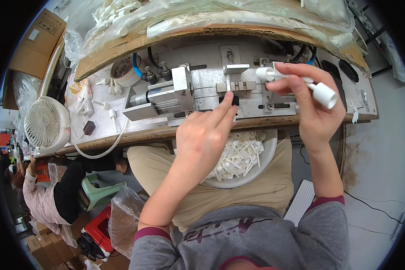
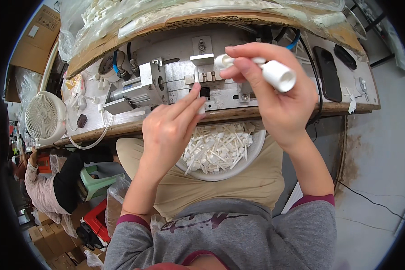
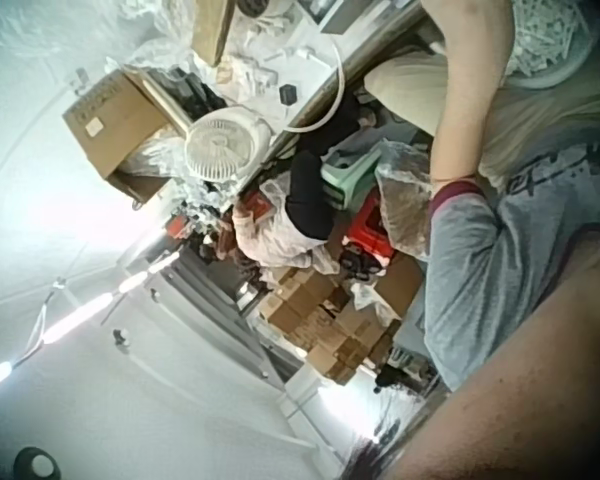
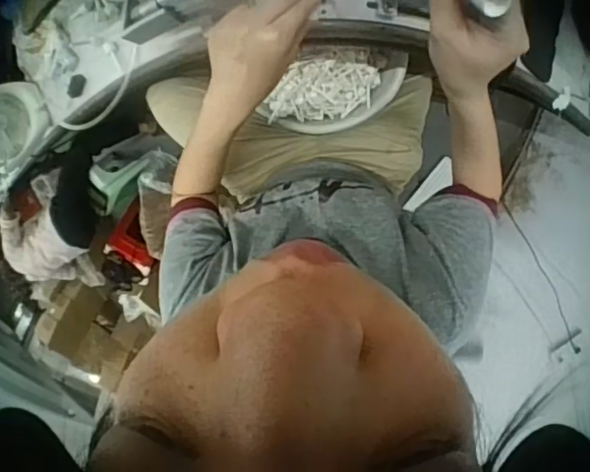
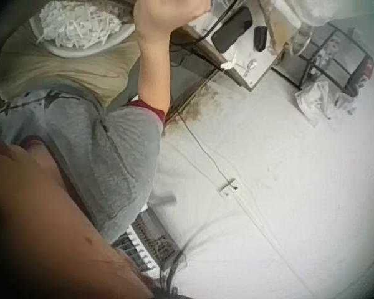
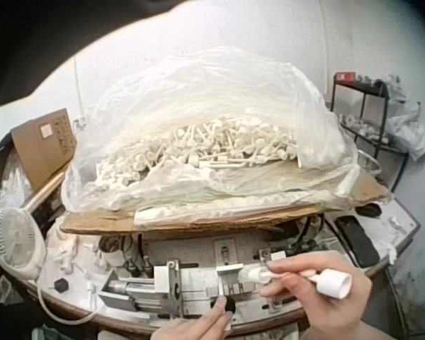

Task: Manually assemble small plastic white components using a pneumatic assembly machine.

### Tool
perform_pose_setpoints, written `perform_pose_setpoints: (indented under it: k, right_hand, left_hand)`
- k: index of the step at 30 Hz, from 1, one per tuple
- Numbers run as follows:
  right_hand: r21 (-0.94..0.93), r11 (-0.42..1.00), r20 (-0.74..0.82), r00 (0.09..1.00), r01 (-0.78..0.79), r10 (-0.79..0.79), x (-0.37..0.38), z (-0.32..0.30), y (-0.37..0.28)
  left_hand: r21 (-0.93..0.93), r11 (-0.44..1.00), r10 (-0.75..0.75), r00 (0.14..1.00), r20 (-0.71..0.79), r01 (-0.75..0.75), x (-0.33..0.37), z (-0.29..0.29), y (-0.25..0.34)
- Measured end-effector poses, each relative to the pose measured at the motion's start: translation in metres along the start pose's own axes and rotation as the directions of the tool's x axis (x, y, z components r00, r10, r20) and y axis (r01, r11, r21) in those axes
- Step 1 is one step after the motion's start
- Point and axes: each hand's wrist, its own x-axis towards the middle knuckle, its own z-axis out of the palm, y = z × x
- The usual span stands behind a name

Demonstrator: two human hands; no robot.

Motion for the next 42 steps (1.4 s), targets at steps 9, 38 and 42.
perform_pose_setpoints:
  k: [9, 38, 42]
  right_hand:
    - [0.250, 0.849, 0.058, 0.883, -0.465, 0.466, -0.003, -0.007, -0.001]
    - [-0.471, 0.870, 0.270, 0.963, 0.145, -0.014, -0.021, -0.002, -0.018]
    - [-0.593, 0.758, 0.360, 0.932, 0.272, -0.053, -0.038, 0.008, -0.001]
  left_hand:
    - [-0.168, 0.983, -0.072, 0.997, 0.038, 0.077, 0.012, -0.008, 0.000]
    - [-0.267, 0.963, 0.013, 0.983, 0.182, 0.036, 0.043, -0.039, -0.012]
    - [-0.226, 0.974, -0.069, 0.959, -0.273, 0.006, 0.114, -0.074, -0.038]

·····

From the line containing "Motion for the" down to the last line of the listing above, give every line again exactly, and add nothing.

-- Solution to the exercise --
Motion for the next 42 steps (1.4 s), targets at steps 9, 38 and 42.
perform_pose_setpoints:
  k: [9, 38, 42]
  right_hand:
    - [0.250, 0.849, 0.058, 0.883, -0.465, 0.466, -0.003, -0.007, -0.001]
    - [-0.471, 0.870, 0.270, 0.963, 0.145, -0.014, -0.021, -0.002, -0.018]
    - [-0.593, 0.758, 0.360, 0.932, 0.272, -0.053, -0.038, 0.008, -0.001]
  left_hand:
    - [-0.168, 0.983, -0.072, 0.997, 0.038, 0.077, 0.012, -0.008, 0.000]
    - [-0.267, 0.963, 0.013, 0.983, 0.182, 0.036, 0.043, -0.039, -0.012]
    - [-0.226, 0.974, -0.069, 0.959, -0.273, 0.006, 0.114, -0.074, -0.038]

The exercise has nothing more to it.